Strategies for Classifier Selection Based on Genetic Programming for Multimedia Data Recognition

Bibliographic Details
Main Author: Martarelli, Rafael Junqueira [UNESP]
Publication Date: 2024
Other Authors: Rodrigues, Douglas [UNESP], Pereira, Clayton Reginaldo [UNESP], Almeida, Jurandy, Papa, João Paulo [UNESP]
Format: Conference object
Language: eng
Source: Repositório Institucional da UNESP
Download full: http://dx.doi.org/10.5220/0012467600003660
https://hdl.handle.net/11449/309998
Summary: We live in a digital world with an explosion of data in various forms, such as videos, images, signals, and texts, making manual analysis unfeasible. Machine learning techniques can use this huge amount of data to train models as an excellent solution for automating decision-making processes such as fraud detection, product recommendation, and assistance with medical diagnosis, among others. However, training these classifiers is challenging, resulting in discarding low-quality models.

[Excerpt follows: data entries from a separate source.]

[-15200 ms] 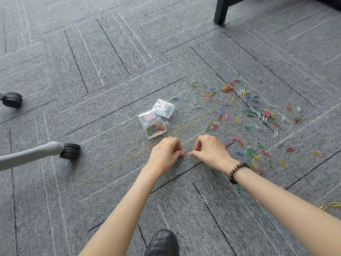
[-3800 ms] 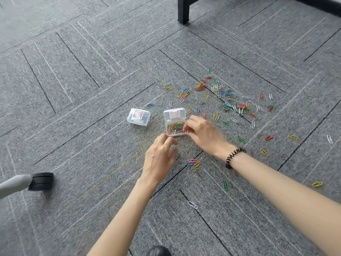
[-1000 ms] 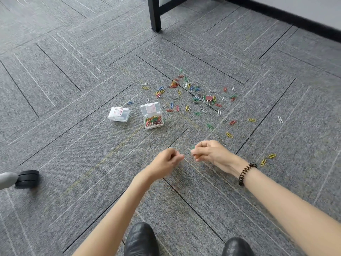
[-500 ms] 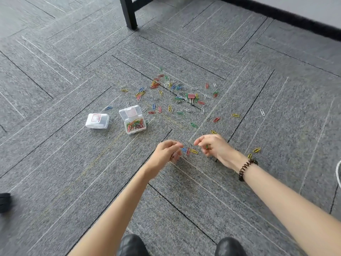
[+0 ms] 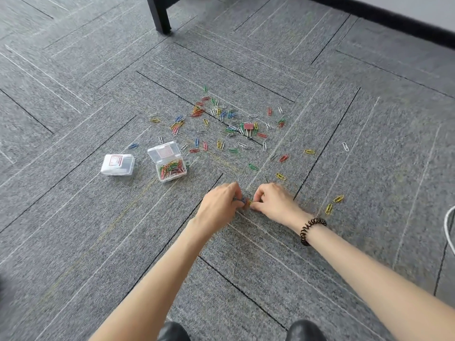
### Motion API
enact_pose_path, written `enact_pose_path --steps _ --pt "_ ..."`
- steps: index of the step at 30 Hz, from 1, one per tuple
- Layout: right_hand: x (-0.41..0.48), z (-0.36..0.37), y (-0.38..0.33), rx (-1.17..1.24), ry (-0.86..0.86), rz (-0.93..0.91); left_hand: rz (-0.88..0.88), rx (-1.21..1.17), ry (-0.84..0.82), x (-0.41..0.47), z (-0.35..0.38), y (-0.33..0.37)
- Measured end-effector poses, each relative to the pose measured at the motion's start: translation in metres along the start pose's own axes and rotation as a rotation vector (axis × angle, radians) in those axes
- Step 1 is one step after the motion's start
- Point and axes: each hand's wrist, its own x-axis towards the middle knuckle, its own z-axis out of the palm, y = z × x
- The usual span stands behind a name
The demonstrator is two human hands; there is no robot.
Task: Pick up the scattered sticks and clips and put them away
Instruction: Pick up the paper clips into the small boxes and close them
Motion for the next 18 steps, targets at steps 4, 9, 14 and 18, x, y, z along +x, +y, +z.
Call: enact_pose_path --steps 4,9,14,18 --pt "0.004 -0.003 0.005 0.12 0.007 0.042 0.014 0.031 -0.043 0.003 -0.001 0.0" --pt "0.004 -0.021 0.011 0.395 0.078 0.087 -0.042 -0.106 -0.039 0.002 -0.001 0.006" --pt "0.005 -0.033 0.02 0.555 0.02 0.156 -0.067 -0.139 -0.082 0.003 -0.001 0.013" --pt "0.007 -0.04 0.026 0.687 0.052 0.242 -0.068 -0.052 -0.054 0.002 0.003 0.017"
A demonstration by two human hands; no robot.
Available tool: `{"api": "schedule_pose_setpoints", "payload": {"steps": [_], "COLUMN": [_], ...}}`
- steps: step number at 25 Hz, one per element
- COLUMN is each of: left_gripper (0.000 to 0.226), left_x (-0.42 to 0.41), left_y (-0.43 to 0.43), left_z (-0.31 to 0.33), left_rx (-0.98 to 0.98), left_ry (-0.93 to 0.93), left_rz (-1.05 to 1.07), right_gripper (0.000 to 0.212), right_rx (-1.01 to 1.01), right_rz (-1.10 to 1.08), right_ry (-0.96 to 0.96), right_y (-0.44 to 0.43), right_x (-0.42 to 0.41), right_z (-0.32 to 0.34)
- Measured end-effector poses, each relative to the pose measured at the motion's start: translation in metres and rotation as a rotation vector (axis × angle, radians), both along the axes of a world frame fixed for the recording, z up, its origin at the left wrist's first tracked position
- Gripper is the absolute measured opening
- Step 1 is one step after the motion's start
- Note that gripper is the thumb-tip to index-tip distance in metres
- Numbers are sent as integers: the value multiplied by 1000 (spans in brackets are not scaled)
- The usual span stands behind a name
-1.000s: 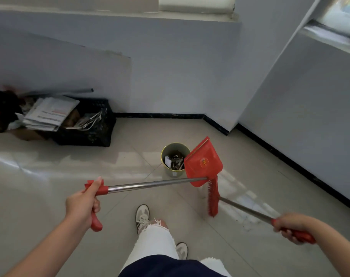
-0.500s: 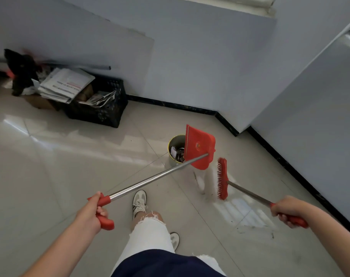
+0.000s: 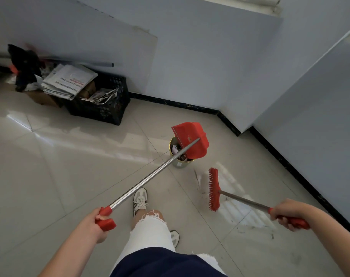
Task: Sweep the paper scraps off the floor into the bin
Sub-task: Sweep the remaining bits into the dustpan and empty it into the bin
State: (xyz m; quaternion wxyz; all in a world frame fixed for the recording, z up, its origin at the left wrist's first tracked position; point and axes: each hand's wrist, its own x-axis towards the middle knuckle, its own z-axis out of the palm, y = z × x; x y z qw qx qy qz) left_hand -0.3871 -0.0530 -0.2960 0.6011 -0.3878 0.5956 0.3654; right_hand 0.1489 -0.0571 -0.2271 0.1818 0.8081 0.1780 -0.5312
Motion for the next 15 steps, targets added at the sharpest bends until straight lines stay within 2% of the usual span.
{"api": "schedule_pose_setpoints", "payload": {"steps": [4, 8, 10, 13, 15], "left_gripper": [33, 32, 30, 27, 34], "left_x": [-2, -5, -11, -16, -8], "left_y": [-16, -5, 11, 48, 76], "left_z": [-17, -12, -2, 33, 69], "left_rx": [-6, 141, 263, 455, 592], "left_ry": [-62, 47, 183, 504, 736], "left_rz": [20, -90, -212, -430, -662], "right_gripper": [10, 12, 13, 15, 15], "right_rx": [-8, 7, 21, 42, 68], "right_rz": [0, 4, -14, -62, -112], "right_ry": [10, 13, 9, -3, -7], "right_y": [-2, 0, -2, -15, -27], "right_x": [-5, -5, 1, 11, 19], "right_z": [-9, -5, 0, 4, 5]}}
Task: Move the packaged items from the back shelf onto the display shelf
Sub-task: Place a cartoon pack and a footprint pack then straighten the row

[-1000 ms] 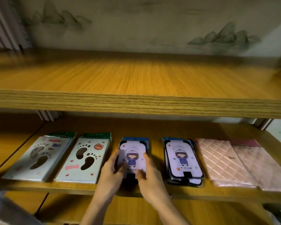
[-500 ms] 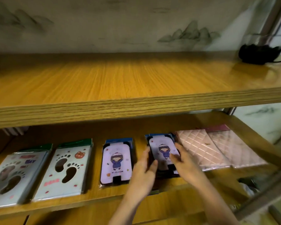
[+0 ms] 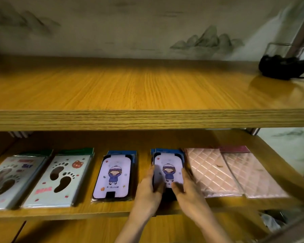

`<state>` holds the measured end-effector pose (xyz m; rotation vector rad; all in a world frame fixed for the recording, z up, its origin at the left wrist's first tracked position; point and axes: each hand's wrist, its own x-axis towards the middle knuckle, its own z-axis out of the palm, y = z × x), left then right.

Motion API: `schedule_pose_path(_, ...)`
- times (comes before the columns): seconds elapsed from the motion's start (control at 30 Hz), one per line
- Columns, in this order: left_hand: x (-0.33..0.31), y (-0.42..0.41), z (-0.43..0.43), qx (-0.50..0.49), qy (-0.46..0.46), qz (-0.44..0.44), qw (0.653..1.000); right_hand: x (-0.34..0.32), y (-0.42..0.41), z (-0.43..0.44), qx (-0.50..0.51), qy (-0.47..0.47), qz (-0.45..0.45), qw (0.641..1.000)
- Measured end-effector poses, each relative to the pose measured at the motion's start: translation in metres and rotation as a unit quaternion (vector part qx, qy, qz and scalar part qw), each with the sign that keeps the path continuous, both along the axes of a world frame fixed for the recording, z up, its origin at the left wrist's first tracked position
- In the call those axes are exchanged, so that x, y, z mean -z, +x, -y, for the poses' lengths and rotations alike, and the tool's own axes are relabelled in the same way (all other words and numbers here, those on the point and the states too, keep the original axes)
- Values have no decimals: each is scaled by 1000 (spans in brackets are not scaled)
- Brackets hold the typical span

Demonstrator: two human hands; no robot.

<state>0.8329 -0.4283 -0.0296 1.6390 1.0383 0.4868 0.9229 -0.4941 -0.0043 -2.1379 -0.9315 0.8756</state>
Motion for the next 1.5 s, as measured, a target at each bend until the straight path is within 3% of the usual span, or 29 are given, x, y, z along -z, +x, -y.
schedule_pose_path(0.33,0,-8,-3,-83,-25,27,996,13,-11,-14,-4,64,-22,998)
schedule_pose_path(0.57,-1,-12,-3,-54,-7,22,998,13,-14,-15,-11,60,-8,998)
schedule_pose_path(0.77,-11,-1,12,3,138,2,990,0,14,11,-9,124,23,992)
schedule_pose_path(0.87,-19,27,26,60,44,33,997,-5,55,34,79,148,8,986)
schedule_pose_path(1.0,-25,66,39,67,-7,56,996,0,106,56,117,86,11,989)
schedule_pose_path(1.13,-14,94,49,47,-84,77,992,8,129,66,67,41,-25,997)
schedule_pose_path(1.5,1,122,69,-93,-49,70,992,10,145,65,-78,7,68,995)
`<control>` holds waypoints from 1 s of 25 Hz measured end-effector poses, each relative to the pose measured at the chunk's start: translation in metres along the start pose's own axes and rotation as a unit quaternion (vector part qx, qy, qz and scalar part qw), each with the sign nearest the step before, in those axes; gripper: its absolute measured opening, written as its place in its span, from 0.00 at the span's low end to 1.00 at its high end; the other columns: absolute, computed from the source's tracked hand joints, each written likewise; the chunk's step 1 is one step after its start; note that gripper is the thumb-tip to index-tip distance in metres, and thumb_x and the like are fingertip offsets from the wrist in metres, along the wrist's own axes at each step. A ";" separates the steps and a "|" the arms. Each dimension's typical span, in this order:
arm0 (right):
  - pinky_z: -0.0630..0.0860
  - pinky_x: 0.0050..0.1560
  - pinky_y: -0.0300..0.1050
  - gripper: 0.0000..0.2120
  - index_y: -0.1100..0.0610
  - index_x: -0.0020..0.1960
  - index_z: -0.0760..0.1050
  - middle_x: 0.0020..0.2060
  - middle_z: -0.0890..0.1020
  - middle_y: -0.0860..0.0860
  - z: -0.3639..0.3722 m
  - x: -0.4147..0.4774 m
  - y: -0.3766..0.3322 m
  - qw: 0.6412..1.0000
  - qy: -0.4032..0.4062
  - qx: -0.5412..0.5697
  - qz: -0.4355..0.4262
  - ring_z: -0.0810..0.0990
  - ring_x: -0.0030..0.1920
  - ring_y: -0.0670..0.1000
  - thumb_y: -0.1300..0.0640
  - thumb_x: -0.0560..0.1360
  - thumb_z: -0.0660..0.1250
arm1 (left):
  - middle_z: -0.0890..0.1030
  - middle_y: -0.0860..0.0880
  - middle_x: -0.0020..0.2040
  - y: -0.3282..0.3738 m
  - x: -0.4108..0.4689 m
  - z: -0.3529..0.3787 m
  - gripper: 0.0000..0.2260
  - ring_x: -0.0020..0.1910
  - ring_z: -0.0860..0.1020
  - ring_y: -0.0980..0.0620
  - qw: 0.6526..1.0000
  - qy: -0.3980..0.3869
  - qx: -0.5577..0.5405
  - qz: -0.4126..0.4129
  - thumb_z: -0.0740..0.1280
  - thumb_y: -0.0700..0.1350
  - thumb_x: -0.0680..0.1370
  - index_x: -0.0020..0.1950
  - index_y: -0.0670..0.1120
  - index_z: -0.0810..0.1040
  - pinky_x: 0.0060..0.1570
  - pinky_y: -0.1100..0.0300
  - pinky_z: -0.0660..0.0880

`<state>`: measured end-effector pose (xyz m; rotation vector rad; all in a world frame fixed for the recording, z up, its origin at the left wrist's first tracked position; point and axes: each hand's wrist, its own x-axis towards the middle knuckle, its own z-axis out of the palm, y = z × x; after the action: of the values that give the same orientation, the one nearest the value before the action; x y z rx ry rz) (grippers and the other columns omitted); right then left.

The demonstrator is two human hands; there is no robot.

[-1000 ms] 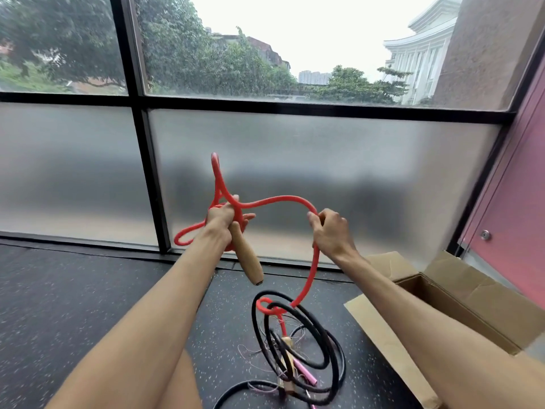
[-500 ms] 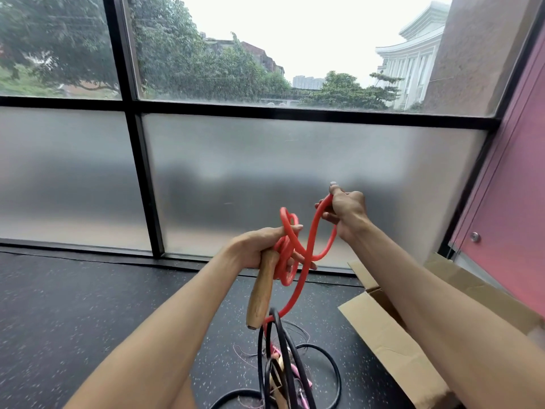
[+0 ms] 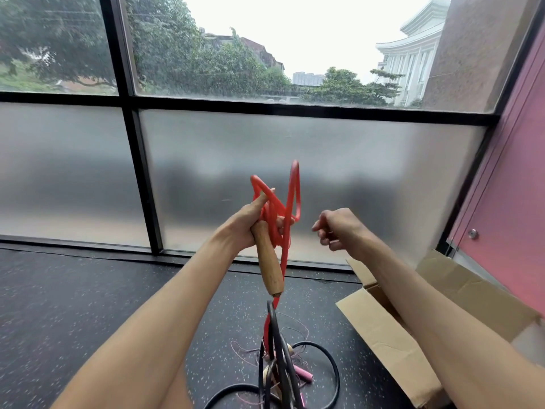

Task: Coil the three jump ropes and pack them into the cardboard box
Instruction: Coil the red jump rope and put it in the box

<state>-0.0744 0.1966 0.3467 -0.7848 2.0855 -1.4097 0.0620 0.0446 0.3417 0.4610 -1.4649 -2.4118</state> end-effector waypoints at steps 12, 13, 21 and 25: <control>0.84 0.36 0.52 0.07 0.62 0.52 0.72 0.41 0.83 0.64 0.070 -0.010 0.040 0.984 -0.127 -0.093 -0.087 0.85 0.41 0.59 0.62 0.84 0.57 | 0.85 0.41 0.41 0.023 0.011 -0.035 0.15 0.25 0.78 0.49 0.969 0.201 -0.107 0.099 0.67 0.58 0.79 0.51 0.45 0.73 0.35 0.58 0.77; 0.83 0.32 0.50 0.07 0.63 0.51 0.73 0.38 0.82 0.64 0.068 -0.009 0.034 0.988 -0.093 -0.065 -0.107 0.84 0.37 0.59 0.63 0.83 0.57 | 0.85 0.40 0.40 0.022 0.010 -0.039 0.14 0.24 0.77 0.49 0.970 0.219 -0.053 0.090 0.67 0.56 0.79 0.48 0.45 0.72 0.34 0.58 0.76; 0.73 0.23 0.41 0.13 0.63 0.47 0.74 0.31 0.81 0.59 0.046 0.020 -0.005 0.973 0.070 0.173 -0.134 0.80 0.28 0.54 0.59 0.85 0.56 | 0.78 0.40 0.39 -0.013 0.003 -0.040 0.19 0.27 0.76 0.48 0.988 0.046 0.136 -0.058 0.69 0.58 0.78 0.46 0.42 0.74 0.33 0.54 0.78; 0.71 0.22 0.40 0.13 0.64 0.47 0.75 0.30 0.80 0.58 0.030 0.029 -0.006 0.971 0.098 0.193 -0.101 0.79 0.28 0.54 0.59 0.85 0.56 | 0.78 0.32 0.61 -0.021 0.002 -0.027 0.19 0.30 0.78 0.50 0.980 -0.098 0.147 -0.091 0.67 0.60 0.79 0.45 0.43 0.76 0.34 0.57 0.79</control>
<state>-0.0730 0.1548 0.3396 -0.7330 1.8166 -1.9985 0.0690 0.0316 0.3114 0.4477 -1.9583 -2.4438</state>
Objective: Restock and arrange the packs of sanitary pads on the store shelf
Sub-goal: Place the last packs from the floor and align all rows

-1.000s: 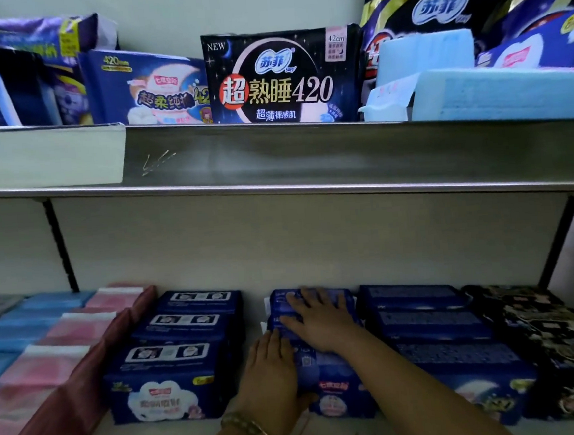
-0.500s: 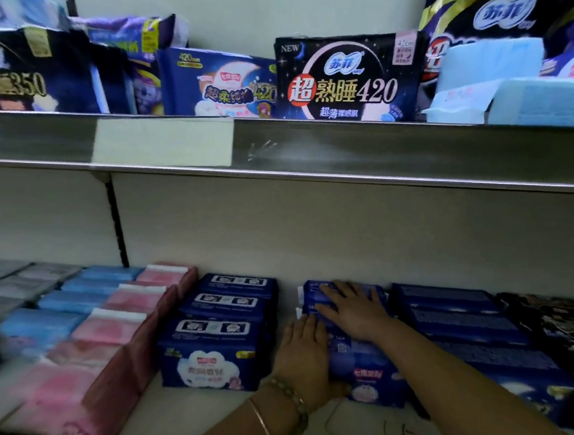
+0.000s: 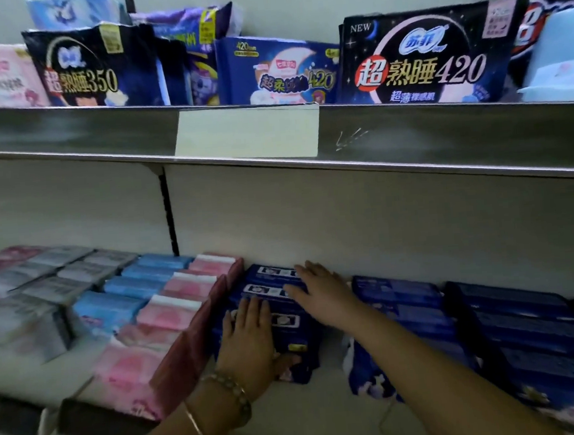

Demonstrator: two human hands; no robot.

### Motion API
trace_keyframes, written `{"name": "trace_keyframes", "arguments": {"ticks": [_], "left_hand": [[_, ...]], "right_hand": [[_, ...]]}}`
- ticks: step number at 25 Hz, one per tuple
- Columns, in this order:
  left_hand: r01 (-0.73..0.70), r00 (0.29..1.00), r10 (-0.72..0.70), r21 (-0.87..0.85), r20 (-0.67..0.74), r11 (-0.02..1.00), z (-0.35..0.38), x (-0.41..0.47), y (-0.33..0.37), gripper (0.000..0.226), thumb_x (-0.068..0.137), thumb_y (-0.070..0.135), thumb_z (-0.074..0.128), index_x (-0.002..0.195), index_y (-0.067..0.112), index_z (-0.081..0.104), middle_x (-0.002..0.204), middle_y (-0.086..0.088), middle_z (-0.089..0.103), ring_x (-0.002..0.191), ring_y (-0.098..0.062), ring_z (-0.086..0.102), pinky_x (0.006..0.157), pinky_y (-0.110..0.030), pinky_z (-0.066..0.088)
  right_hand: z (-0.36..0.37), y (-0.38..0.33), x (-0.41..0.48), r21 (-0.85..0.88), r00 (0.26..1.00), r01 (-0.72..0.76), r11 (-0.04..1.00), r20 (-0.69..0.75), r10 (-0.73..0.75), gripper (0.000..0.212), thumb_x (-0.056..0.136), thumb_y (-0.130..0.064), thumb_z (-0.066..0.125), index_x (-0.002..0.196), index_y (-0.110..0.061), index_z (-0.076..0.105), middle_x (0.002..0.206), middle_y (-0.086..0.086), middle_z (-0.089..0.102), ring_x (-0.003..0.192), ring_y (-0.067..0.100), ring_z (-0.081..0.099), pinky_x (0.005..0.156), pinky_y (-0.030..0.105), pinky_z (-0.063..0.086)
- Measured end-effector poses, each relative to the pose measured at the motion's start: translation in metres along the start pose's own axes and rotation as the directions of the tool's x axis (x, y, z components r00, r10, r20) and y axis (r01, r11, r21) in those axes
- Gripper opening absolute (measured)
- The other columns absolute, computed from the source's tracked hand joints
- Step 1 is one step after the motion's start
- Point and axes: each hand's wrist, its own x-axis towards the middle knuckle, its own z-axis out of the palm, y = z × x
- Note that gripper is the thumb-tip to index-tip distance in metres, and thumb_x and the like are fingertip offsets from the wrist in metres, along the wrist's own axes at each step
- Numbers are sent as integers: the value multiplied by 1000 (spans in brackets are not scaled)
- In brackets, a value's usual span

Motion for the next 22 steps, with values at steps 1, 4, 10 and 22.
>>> {"name": "trace_keyframes", "arguments": {"ticks": [1,4,10,22], "left_hand": [[39,999,-40,18,30,999,-1,0,-7,98,86,63,41,146,8,-13,155,-10,-15,144,-26,-13,115,-43,-7],[85,994,-88,44,63,995,-1,2,-19,97,87,56,48,146,10,-14,155,-11,-15,144,-26,-12,115,-39,-7],[82,994,-85,46,63,996,1,8,-23,89,91,45,48,147,15,-13,156,-9,-15,144,-26,-12,115,-37,-8],[-37,999,33,102,42,994,11,15,-26,73,98,37,35,147,8,-11,156,-13,-9,144,-30,-5,116,-42,-2]], "right_hand": [[3,-7,9,-9,1000,9,1000,28,-9,64,97,-55,23,150,-22,8,159,3,1,146,22,3,118,42,7],[9,-21,33,-24,996,11,1000,88,-9,66,96,-59,21,150,-25,5,159,3,-3,145,25,-1,117,46,5],[28,-40,55,-113,988,48,992,152,-30,67,95,-61,19,150,-28,2,159,2,-5,145,30,-6,114,55,-2],[37,-37,49,-137,991,-16,990,133,34,62,95,-61,16,150,-33,7,159,-3,-1,146,23,-1,113,56,-4]]}}
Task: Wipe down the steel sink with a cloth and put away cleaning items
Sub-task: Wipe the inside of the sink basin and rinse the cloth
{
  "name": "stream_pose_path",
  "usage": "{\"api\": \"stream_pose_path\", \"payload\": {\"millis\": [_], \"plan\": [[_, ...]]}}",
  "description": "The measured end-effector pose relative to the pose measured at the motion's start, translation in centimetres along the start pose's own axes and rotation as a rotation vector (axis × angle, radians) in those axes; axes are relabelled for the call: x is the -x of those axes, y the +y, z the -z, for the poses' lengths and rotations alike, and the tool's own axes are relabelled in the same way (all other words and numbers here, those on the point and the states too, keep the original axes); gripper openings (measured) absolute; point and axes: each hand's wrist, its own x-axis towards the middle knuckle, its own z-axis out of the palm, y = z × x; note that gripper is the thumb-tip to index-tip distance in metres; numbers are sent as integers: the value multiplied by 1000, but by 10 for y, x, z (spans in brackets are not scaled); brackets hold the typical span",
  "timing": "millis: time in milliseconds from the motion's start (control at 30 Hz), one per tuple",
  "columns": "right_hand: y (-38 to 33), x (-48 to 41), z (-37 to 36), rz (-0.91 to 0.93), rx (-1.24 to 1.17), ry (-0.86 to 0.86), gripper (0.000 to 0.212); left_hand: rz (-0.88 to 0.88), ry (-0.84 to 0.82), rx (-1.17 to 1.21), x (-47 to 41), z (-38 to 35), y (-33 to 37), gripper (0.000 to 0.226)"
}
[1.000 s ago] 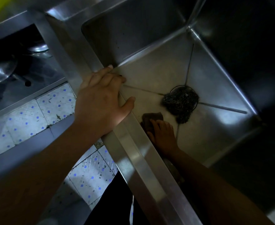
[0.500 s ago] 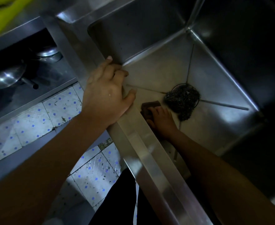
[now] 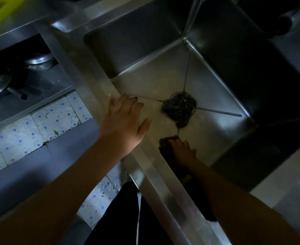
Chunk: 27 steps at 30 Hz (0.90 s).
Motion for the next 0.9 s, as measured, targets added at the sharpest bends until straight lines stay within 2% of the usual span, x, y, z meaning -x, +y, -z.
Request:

Classifier committees and ensemble pruning have been introduced to optimize classification, but traditional functions used to fuse predictions are limited. This paper proposes the use of Genetic Programming (GP) to combine committee members’ forecasts in a new fashion, opening new perspectives in data classification. We evaluate the proposed method employing several mathematical functions and fuzzy logic operations in HMDB51 and UCF101 datasets. The results reveal that GP can significantly enhance the performance of classifier committees, outperforming traditional methods in various scenarios. The proposed approach improves accuracy on training and test sets, offering adaptability to different data features and user requirements.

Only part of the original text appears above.